Alexia

Proposé par

La créativité

La créativité devient un enjeu majeur pour notre société. Vous rêvez sans doute aujourd’hui avec moi d’un monde meilleur, plus humain. C’est le sens des mots posés il y a peu par le célèbre sociologue Edgar Morin.  Il nous donne des pistes (conférence du 20/03/18, Lyon) pour refonder une pensée politique en France. En résumé, un monde plus fraternel, plus naturel, empreint de nos raisons autant que de nos passions et qui n’aurait pour seule certitude que de véritables croyances désintéressées, sauf de notre plaisir d’offrir à notre vie la poésie de nos cœurs.

 

L’art de se poser des questions

Dans cette direction, nous avons besoin de nous approprier de justes outils pour nous accompagner les uns les autres, dans un esprit de citoyens solidaires. C’est la raison pour laquelle je souhaite dans cet article partager avec vous cet outil que je trouve très adéquat : « la questiologie » ou encore « l’art de poser des questions ». J’ai vu cet outil présenté dans une vidéo d’une conférence donnée à la Sorbonne par Frédéric Falisse.

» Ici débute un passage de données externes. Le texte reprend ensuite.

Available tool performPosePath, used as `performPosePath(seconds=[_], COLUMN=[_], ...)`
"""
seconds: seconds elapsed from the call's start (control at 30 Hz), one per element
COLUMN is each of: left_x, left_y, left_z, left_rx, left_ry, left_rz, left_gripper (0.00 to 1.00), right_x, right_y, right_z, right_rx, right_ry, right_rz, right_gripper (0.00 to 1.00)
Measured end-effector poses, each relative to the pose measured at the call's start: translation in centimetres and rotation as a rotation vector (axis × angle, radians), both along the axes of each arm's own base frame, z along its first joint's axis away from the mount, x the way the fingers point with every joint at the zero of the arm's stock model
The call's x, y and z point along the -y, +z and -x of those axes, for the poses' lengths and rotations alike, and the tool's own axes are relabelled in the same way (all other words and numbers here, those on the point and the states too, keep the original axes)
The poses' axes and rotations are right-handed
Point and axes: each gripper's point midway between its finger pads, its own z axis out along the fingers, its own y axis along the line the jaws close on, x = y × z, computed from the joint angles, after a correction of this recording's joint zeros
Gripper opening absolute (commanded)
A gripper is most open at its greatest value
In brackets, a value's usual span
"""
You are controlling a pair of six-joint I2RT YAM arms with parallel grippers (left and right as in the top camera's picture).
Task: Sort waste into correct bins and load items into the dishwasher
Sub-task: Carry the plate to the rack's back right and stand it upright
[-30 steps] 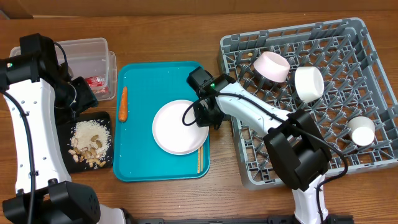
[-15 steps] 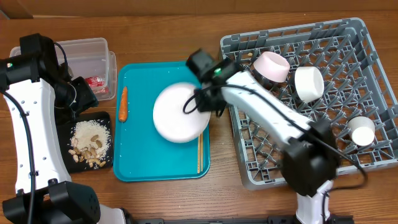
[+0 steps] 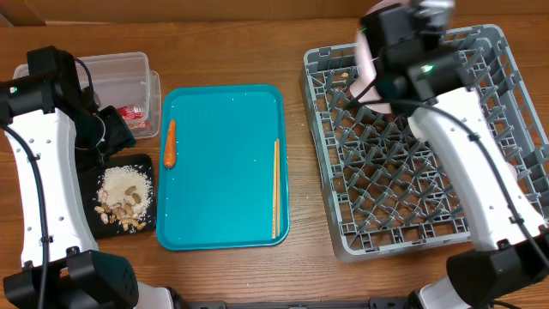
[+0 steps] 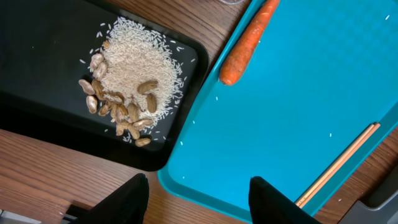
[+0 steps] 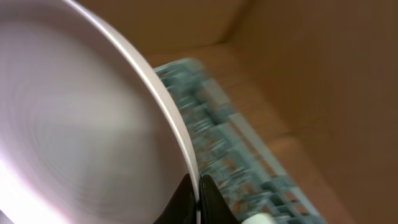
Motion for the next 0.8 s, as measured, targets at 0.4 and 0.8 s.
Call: performPosePath(seconds=[0.4,0.8], left_x=[0.0,-0.1], left_y=[0.0,0.1], left_z=[-0.1,-0.4], left_rx=[0.004,0.016], left_ry=[0.000,0.000], left_rz=[-0.002,-0.005], left_gripper=[0.54,0.56], right_x=[15.5,14.9], right_y=[-0.2,-11.6], right_z=[1.9,2.2], right_rx=[0.086,-0.137], right_ry=[-0.489,-0.448], right_rz=[0.149,0.117], right_gripper=[0.04,0.04])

Cet outil est créatif pour une raison évidente : il permet de trouver de nouvelles réponses en posant tout simplement de nouvelles questions. Il n’y a rien d’innovant dans le fait de poser des questions : Socrate, Aristote ou Einstein, pour reprendre les références de l’auteur, l’ont fait en d’autres temps et les preuves de leurs créations ne sont plus à refaire. Ce qui peut être innovant est de réutiliser ce processus aujourd’hui. Dans cette période où nous cherchons en effet beaucoup les réponses, il pourrait paraître finalement juste de penser à nouveau en termes de questions.

Un processus de questionnement peu exploité

Mais plus loin encore, le processus de questionnement, poussé en art, combine les différentes postures et mouvements d’esprit pour ouvrir le champ de nos questions et, par là même, celui de nos réponses, de nos découvertes et de nos créations. Car en effet, selon l’auteur, nous n’utilisons la plupart du temps que 15% de nos possibilités de questionnement, qui correspondent toutes à notre besoin de valider le monde auquel nous appartenons, et n’offre en réalité aucune piste pour le renouveler. Dans les 85 % restant, dit l’auteur, il existe quatre postures et une dizaine de « mouvements » inexploités qui permettent cette création infinie à laquelle l’homme aspire. Voilà de quoi éclairer nos espérances !

En tant que coach cet outil est un outil de travail incontournable mais s’il peut vous intéresser de prendre encore davantage part, à votre place, au processus créatif de notre monde, je trouve cet outil à la portée de chacun ; Il peut être un véritable outil populaire de changement. Je vous invite à apprendre à le manier avec votre propre sensibilité, votre propre subtilité, pour contribuer à faire grandir chaque jour vos proches et tout ceux que vous souhaitez voir avancer autour de vous.